# [Task item]
The material below holds a span beginning at the line with "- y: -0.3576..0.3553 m" and ending at the line with "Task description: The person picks". Quote that span exactly, both ends included, and only that span.

# [Data]
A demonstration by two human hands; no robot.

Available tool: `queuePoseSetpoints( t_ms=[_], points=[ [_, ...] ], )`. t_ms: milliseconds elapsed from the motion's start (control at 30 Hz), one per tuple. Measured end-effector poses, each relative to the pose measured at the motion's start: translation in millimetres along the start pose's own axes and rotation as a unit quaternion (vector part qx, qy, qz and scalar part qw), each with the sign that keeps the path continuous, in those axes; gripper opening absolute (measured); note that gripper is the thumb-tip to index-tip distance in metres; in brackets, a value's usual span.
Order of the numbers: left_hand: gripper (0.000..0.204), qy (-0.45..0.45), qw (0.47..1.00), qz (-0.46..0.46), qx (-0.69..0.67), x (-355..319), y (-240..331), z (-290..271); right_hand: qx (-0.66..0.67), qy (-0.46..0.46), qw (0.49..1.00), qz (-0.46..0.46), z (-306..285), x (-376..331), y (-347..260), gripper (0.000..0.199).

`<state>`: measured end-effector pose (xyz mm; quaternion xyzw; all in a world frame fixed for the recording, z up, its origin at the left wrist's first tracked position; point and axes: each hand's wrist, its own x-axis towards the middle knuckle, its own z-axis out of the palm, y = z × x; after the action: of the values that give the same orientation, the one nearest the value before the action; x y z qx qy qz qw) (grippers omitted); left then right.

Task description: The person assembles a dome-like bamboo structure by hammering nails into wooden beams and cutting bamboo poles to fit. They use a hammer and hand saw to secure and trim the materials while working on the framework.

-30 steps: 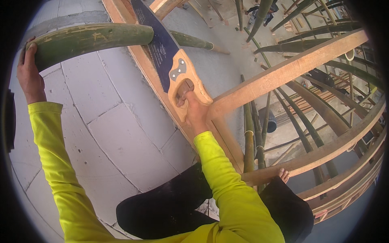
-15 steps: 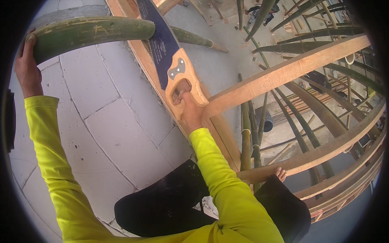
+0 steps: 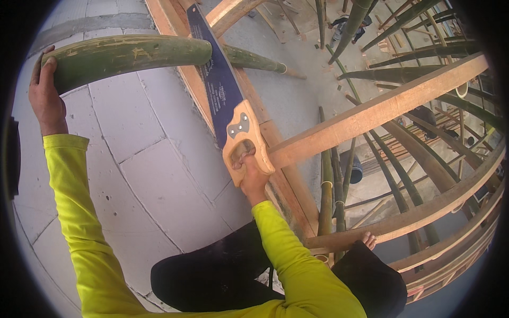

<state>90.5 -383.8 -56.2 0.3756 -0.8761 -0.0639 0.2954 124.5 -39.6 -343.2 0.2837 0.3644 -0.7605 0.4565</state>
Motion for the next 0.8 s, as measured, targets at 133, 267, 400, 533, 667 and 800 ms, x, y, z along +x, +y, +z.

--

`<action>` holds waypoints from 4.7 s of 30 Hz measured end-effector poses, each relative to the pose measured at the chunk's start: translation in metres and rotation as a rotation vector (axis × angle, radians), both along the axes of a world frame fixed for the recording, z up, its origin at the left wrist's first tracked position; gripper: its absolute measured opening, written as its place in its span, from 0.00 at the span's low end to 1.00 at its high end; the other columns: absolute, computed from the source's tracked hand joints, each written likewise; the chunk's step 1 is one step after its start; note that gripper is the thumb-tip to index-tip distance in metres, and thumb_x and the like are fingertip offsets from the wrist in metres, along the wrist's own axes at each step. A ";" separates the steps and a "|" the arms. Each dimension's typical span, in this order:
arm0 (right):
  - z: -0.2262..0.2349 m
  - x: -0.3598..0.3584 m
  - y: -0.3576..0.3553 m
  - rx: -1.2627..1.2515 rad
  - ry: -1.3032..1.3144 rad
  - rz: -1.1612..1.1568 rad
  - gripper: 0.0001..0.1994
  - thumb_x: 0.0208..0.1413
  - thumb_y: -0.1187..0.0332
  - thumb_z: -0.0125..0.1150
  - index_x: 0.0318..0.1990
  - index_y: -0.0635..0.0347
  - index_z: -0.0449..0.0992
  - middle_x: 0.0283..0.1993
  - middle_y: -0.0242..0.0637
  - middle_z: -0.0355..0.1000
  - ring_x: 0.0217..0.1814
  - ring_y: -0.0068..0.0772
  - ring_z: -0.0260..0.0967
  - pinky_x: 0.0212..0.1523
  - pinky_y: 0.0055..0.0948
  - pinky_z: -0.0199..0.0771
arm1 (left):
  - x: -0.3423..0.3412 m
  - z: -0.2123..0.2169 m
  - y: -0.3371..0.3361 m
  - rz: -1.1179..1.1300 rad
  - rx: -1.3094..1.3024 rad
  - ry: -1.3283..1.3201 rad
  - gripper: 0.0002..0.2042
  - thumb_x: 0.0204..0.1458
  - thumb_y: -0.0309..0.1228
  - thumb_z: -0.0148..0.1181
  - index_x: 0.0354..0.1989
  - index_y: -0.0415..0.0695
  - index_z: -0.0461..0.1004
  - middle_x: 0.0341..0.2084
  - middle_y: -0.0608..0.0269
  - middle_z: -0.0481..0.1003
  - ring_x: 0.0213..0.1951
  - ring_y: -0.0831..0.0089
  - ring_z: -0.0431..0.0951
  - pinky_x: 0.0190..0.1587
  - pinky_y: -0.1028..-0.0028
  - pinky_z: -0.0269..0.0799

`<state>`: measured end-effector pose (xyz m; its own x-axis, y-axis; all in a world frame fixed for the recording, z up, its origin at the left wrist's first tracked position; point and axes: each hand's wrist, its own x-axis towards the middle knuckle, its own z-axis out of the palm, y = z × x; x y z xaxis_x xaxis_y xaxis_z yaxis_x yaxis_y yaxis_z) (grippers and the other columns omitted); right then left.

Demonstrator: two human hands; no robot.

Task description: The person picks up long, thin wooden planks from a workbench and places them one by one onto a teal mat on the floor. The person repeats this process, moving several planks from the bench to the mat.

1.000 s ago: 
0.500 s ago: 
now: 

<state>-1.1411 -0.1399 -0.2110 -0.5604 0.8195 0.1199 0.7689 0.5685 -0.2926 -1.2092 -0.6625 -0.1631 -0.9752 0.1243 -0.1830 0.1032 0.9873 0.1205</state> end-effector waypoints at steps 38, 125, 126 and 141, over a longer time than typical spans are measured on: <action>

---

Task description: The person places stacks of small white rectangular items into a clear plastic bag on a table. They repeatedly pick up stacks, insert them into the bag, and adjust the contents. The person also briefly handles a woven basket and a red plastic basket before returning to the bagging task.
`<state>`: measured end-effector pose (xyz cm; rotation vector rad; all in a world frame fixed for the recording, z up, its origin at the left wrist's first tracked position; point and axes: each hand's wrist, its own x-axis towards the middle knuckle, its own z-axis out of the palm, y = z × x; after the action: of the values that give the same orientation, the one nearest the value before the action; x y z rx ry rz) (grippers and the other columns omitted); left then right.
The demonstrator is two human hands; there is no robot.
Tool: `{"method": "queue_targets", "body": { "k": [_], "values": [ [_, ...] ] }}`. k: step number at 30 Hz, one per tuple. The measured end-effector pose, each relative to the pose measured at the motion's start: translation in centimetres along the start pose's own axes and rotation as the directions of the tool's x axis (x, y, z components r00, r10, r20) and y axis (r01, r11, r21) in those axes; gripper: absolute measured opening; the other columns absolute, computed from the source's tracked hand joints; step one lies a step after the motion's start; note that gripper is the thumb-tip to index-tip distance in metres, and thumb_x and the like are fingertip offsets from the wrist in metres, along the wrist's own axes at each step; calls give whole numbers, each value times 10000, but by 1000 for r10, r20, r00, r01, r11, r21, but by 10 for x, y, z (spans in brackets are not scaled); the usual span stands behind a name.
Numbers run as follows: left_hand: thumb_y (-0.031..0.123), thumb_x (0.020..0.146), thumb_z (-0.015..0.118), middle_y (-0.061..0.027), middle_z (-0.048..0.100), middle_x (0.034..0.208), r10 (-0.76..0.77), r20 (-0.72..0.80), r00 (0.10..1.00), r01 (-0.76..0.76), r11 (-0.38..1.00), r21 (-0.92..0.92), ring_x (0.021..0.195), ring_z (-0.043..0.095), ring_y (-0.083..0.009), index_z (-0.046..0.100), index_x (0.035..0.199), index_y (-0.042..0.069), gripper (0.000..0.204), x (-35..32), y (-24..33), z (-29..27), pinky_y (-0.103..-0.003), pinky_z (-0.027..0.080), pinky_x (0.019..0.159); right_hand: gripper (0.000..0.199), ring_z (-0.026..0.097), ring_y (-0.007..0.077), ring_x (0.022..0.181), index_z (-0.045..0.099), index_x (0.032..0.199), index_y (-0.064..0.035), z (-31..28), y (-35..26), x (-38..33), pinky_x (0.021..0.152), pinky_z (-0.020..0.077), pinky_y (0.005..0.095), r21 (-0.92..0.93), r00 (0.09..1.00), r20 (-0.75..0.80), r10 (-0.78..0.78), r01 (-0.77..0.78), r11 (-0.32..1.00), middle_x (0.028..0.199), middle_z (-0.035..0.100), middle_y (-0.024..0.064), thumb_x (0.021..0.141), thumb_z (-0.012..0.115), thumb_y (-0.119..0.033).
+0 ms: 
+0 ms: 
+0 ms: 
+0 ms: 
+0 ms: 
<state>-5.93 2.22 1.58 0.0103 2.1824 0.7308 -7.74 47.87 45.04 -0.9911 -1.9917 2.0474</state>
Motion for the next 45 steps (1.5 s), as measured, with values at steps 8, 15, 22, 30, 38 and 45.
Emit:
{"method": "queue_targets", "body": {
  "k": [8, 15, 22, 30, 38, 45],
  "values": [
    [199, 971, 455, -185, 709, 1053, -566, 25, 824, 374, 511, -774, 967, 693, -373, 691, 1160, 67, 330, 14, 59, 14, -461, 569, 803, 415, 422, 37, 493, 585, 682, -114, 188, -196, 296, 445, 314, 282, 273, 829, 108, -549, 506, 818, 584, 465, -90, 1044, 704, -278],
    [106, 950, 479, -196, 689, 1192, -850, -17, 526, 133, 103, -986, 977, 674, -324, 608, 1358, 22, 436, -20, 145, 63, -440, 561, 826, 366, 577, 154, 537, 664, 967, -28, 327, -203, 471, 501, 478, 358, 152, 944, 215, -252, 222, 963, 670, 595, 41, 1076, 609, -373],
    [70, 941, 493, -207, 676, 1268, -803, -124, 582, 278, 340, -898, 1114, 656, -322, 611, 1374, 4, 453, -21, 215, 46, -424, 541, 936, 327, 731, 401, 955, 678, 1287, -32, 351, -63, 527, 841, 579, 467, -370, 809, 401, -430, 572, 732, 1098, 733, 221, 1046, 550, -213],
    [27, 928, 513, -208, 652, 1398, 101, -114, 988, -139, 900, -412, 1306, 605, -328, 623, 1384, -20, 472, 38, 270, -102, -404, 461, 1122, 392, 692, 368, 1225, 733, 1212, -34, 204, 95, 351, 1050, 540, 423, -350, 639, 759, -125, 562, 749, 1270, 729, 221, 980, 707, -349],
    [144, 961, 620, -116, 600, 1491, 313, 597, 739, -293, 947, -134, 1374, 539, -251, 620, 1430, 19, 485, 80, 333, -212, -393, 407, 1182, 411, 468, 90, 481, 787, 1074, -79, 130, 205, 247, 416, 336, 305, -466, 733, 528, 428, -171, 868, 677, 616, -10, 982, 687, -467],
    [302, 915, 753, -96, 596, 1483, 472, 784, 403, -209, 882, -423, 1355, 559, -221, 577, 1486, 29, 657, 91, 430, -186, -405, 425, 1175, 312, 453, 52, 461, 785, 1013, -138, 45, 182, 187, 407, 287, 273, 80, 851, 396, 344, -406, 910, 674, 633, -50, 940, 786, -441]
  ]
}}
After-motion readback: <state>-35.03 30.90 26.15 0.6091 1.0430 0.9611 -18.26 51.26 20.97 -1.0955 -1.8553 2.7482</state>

# [Response area]
  - y: -0.3576..0.3553 m
  - rx: -1.2627..1.2515 rad
  - ry: -1.3032..1.3144 rad
  - rz: -1.1612..1.1568 rad
  - gripper: 0.0001..0.1994
  - thumb_x: 0.0208..0.1413
  - thumb_y: -0.1187..0.0332
  - thumb_z: -0.0125..0.1150
  - index_x: 0.0318..0.1990
  - index_y: -0.0635..0.0347
  - index_z: -0.0449..0.0992
  - middle_x: 0.0283..0.1993
  - middle_y: -0.0242..0.0637
  - middle_z: -0.0355..0.1000
  - ring_x: 0.0217..0.1814
  - ring_y: -0.0068..0.0772
  - ring_z: -0.0260..0.0967
  - pinky_x: 0.0212..0.1523
  - pinky_y: 0.0055..0.0948
  - pinky_z: -0.0199..0.0771
arm1 (left):
  - x: -0.3423..0.3412 m
  - z: -0.2123..0.2169 m
  - y: -0.3371..0.3361 m
  - rz: -1.1179..1.1300 rad
  - rx: -1.3094..1.3024 rad
  - ry: -1.3283..1.3201 rad
  - gripper: 0.0002..0.2042
  - thumb_x: 0.0204..0.1458
  - thumb_y: -0.0309..0.1228
  - thumb_z: -0.0148..0.1181
  - index_x: 0.0354..0.1989
  - index_y: -0.0415..0.0695
  - index_z: -0.0461..0.1004
  - middle_x: 0.0341..0.2084
  - middle_y: -0.0608..0.0269
  - middle_z: -0.0481..0.1003
  - ring_x: 0.0213..0.1951
  - ring_y: -0.0831..0.0089
  - ring_z: -0.0431..0.0951
  - pinky_x: 0.0190..0.1587
  - pinky_y: -0.1028..-0.0028
  - pinky_z: -0.0269..0.0799

`<state>`: measured end-effector pose (xyz m; its own x-axis, y-axis; all in a world frame fixed for the recording, z up, its origin at the left wrist's first tracked position; point and axes: each hand's wrist, its own x-axis towards the middle knuckle, its own z-axis out of the palm, y = z × x; x y z xaxis_x xaxis_y xaxis_z yaxis_x yaxis_y yaxis_z) (grippers and the other columns omitted); right then left.

Demonstrator: two human hands; no robot.

Task description: The person picks up long, thin wooden planks from a workbench and places them one by one onto a teal mat on the floor. The person repeats this process, moving several planks from the bench to the mat.

This concludes the output.